CGen

CGen is a tool for encoding SHA-1 and SHA-256 hash functions into CNF in DIMACS format, also into ANF polynominal system in PolyBoRi output format. The tool produces compact optimized encodings. The tool allows manipulating CNF encodings further via assignment of variable values and subsequent optimization.

Description

CGen is built to make it easier to analyse SAT problems through manipulation of their CNF (DIMACS) and ANF (PolyBoRi) representations. SHA-1/SHA-2 (SHA) encodings are chosen as a reference/example implementation. The tool produces SHA algorithm encodings with different assignments of both message and hash values. Design of the tool is not limited to these algorithms.

Beyond encoding techniques, for variable assignments CGen implements unit propagation, equivalences reasoning and limited binary clauses resolution. This way, it is a simple SAT preprocessor similar to SatELite and Coprocessor. CGen does not implement any variant of DPLL algorithm and does not make any decisions with respect to variable values.

CGen implements three notable features.

Compact encoding

The encoding is optimized to minimize both number of variables and number of clauses/equations. The assumption is that without redundancies, it may be easier to analyse the problem’s complexity and structure. Application of the below techniques results in substantially more compact encodings than those published to date and known to the author. As an example, full SHA-1 is encoded into CNF with 26,156 variables and 127,200 clauses.

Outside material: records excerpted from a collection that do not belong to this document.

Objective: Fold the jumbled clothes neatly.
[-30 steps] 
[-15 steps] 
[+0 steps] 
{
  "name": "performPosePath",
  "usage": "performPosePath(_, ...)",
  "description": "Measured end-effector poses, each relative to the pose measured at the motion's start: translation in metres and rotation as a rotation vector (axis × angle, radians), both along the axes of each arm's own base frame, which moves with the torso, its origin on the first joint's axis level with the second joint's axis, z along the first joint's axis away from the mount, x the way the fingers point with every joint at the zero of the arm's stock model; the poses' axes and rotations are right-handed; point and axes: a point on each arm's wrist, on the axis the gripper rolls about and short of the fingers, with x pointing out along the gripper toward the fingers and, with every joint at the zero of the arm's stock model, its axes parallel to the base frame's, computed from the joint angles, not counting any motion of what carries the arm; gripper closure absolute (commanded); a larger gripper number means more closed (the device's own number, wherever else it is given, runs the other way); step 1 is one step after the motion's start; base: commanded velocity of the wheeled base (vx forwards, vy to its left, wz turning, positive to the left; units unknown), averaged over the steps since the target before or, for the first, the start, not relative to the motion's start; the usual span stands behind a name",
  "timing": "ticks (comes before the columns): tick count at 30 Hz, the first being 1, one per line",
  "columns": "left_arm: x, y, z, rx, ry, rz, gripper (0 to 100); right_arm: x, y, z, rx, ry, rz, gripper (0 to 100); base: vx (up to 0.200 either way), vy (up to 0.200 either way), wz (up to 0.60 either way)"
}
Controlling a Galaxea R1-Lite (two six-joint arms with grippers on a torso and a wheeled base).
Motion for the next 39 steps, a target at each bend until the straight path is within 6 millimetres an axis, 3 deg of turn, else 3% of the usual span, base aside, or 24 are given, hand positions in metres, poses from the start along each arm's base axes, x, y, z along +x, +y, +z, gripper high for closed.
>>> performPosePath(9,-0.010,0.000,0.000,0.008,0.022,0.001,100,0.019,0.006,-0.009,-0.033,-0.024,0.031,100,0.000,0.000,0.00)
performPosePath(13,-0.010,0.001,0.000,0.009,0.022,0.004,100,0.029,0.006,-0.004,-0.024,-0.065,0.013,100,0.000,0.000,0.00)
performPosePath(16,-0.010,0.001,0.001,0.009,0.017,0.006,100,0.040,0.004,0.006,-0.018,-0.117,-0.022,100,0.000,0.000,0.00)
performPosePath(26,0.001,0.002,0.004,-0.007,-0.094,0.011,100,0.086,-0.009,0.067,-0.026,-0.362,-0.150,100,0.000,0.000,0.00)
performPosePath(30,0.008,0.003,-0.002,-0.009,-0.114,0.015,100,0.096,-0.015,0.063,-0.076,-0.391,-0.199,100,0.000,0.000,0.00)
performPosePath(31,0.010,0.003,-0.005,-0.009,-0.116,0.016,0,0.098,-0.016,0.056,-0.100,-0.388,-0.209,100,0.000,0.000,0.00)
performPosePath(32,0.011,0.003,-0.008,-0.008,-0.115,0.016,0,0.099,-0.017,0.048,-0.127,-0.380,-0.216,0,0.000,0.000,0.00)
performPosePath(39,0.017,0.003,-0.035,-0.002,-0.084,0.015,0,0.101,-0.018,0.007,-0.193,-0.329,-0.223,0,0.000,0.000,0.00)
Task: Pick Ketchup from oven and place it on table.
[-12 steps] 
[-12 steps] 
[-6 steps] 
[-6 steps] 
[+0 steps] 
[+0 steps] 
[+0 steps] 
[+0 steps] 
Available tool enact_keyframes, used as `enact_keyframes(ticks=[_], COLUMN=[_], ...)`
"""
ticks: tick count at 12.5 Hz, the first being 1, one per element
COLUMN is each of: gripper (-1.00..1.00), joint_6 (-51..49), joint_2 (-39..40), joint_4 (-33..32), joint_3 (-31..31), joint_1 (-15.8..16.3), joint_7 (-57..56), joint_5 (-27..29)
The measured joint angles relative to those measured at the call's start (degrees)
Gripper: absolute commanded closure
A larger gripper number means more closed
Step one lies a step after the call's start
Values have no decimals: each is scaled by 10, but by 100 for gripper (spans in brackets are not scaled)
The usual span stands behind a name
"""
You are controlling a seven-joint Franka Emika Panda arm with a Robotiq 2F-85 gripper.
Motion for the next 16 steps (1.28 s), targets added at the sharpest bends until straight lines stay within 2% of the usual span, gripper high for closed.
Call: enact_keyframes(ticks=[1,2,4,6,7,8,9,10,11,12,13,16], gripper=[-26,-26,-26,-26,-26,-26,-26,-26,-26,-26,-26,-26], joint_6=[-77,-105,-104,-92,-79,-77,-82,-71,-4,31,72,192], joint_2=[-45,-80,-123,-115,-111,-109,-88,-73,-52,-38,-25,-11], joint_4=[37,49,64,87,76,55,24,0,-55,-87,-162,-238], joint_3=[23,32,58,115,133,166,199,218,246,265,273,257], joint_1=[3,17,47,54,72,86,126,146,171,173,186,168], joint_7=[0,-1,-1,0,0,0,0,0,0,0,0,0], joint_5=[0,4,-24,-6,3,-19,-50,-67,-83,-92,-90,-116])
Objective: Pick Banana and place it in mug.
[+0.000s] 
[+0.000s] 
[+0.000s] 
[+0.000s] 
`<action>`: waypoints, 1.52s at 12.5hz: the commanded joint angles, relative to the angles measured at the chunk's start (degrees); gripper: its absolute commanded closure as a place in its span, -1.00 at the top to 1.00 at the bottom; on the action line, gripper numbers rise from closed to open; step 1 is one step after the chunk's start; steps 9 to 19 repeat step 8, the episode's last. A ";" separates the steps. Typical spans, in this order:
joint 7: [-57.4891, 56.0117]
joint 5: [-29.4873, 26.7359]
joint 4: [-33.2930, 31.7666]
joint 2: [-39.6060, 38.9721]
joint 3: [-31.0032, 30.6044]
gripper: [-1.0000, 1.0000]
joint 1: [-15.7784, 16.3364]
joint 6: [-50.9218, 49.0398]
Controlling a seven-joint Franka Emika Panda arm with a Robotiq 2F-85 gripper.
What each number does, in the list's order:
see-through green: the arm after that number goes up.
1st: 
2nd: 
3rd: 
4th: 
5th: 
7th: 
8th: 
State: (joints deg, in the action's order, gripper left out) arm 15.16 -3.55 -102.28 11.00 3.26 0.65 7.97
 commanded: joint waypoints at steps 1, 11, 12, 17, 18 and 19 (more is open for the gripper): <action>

  1. New variables are introduced only when necessary. For example, rotation, negation, operations where all arguments are constants, require no additional variables.
  2. All boolean algebra operations/primitive functions are encoded in the most efficient possible way.
  3. For CNF, every combination of bitwise n-nary addition is statically optimized using Espresso Logic Minimizer, as a set of pre-defined clauses. This includes simlifications when one or more operands are constants.
  4. For boolean algebra operations, any resultant constant values are optimized away during encoding. For example, (x ^ ~x ^ y) is encoded as (y) without any new clauses or variables generated.
  5. Unit propagation, equivalences reasoning and limited binary clauses resolution executed while assigning variables in an existing encoding.

Named variables

A set of literals and constants can be grouped and given a name. For example, hash value is a set of 160 literals and constants, depending on the encoding parameters. Such “named variable” may change throughout subsequent manipulations. CGen tracks these changes. Further, CGen looks for internal structure when a large number of binary variables is grouped together, to produce the most compact representation. For example, {1/32/1}/16/32 describes a set of 16 32-bit words with 512 variables corresponding sequentially to each bit. These descriptions are stored within the DIMACS file as specially formatted comments. For a SHA encoding, at least two variables are defined, M for message and H for the hash value.

In particular, named variables are specified as a combination of:

  1. A 1- or 2-dimentional array of CNF literals and constants. Second dimention allows for mapping arrays of words for SHA algorithms.
  2. Sequences of literals and constants where diference (step) between elements is the same.
  3. Sequences of binary constants which are grouped into binary and hexadecimal numbers.

Assignment of parameters

CGen allows defining and assigning named variables via command line. For a new encoding, SHA message if specified, is embedded into it. In all other instances CGen performs basic validation of the input, then applies the implemented pre-processing techniques to optimise the encoding. Also, it is possible to define named variables by editing the DIMACS file manually.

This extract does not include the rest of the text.